◆ Requirement ◆
Somewhere below, one line contains "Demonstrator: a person" and a later line contains "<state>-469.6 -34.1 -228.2". Output those two lines and everything between them exactly, and nothing else.

◆ Collected data ◆
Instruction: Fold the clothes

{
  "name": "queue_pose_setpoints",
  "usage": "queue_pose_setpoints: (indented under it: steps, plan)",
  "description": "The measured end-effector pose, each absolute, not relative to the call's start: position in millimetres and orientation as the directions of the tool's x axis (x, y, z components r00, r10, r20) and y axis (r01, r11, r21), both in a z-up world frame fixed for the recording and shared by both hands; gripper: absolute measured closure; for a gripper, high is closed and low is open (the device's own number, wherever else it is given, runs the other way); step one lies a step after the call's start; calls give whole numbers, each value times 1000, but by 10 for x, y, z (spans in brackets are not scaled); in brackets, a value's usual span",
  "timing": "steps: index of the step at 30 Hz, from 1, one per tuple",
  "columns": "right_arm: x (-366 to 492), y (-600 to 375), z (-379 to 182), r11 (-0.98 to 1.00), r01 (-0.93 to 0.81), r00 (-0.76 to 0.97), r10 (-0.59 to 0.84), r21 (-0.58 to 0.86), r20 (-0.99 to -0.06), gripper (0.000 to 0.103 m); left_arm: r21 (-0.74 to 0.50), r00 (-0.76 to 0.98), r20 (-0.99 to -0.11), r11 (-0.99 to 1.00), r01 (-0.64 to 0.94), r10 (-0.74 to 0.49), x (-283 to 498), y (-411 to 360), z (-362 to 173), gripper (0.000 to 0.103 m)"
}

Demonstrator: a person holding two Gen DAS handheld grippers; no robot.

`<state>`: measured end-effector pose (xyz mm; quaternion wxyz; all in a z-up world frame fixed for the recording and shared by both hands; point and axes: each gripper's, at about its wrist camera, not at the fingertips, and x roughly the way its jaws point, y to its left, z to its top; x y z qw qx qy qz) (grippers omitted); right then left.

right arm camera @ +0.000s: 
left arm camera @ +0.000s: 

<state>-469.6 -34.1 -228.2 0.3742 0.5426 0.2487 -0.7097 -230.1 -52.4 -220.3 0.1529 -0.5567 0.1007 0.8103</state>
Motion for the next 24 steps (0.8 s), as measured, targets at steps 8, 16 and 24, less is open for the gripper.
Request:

◆ Solution for this task ◆
Demonstrator: a person holding two Gen DAS handheld grippers; no robot.

`<state>`: measured end-effector pose (xyz mm; quaternion wxyz; all in a z-up world frame fixed for the recording and shared by both hands; point and axes: each gripper's, at about its wrist camera, not at the fingertips, and x roughly the way its jaws point, y to its left, z to its top; x y z qw qx qy qz) (grippers omitted); right then left.

right arm camera @ +0.000s: 
left arm camera @ +0.000s: 

<state>-469.6 -34.1 -228.2 0.3742 0.5426 0.2487 -0.7097 -230.1 -52.4 -220.3 0.1529 -0.5567 0.1007 0.8103</state>

No further output will be produced for this exercise.